The Teton Photography Club is holding Shoot Like A Girl, a symposium at the National Museum of Wildlife Art on Sept. 28 that will celebrate female photographers and conservation photojournalism, and the club hopes to attract young women to the event by offering scholarships to high school aged girls on both sides of the Tetons.

The Jackson-based club periodically offers educational programs, and with this year being the “Year of the Wyoming Woman,” the 150th anniversary of women’s suffrage in Wyoming, the time was ripe for a symposium devoted to female photographers, explained the chair of the symposium and valley resident Christine Paige.

Shoot Like A Girl runs from 8:30 a.m. to 4:30 p.m. and features women who are professional or semi-professional photographers, mostly based in the Greater Yellowstone region. They’ll present on the more technical aspects of photography as well as the power of wildlife photography as both art and story. While the symposium celebrates women, everyone is invited to attend.

“It’ll be a wonderful day to build a sense of camaraderie and be inspired, to talk about challenges and different approaches, whether you’re an amateur who just wants to post better photos on Instagram or Facebook, or interested in pursuing a career,” Paige said.

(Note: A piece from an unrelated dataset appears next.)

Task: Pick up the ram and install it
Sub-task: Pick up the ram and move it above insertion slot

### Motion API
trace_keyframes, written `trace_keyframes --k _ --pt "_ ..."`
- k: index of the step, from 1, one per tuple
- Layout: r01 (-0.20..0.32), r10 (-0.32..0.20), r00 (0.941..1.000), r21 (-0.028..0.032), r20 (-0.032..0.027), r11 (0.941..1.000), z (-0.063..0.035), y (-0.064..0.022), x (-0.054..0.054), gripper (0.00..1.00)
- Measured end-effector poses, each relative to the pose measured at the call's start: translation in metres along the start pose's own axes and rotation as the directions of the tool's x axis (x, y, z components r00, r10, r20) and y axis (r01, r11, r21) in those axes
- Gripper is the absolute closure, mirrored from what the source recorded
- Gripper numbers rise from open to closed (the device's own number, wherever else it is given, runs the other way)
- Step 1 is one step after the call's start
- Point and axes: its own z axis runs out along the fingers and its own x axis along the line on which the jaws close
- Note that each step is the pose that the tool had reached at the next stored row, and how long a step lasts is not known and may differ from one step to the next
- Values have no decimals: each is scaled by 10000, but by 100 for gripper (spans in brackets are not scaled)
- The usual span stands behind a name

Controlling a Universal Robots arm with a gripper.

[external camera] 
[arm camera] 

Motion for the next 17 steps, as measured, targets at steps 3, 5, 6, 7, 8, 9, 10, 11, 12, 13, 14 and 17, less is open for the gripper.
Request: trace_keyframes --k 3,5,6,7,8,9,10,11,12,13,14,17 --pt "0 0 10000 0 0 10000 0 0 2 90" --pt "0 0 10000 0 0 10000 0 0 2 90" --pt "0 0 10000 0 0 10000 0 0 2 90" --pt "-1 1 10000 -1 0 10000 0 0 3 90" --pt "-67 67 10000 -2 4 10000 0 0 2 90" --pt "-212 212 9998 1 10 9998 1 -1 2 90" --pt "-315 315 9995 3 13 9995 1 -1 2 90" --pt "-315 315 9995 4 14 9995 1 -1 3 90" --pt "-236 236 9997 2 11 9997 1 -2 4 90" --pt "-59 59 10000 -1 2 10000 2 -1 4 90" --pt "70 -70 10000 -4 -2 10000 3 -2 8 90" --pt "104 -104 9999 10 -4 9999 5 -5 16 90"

There are five scholarships available to high school girls in Teton Valley and Jackson. The funds, provided by Soroptomists International of Jackson, cover registration and lunch for each student and registration for a chaperone if necessary. Applicants should have a serious interest in photography and are asked to provide a few examples of their work. The application deadline is Sept. 11.

The speakers and panelists include Kerry Singleton, a wildlife rehabilitator from Thayne who is able to capture special moments with small animals like pika and fishers; Jantina Tuthill, whose work is international in scope; Fereshte Faustini, a computer engineer with an excellent grasp on the technical aspects of shooting and editing; Tenley Thompson, a guide and biologist who will discuss the ethics of finding and photographing wildlife; and Jaymi Heimbuch, who teaches classes and workshops on technique and photojournalism. Paige is particularly excited to hear from the keynote speaker, Morgan Heim, whose conservation photojournalism and film work has appeared in National Geographic, BBC, the Banff Film Festival, and Smithsonian.

“She’s very talented and is building a brilliant career,” Paige said of Heim.

Paige, a wildlife biologist, sees extraordinary value in photography and photojournalism.

“Scientists don’t do a good job of telling our own story,” she said. “We write papers full of jargon that sit on shelves and no one reads them except our peers. But now the field of science communication is breaking wide open, with people blending their abilities across communication disciplines to tell science stories through photography, video, and writing. There’s a tremendous opportunity and a huge need for it, because there’s nothing more fascinating than the story of the living planet.”

Paige added that it’s important to offer diverse perspectives in every endeavor, especially male-dominated fields like photography and biology. When she was growing up, she didn’t have female role models in her career field.

“We want young women to be inspired, and to see themselves represented,” she said. “Art, science, politics, everything needs diversity to reflect the entire beautiful spectrum of humanity.”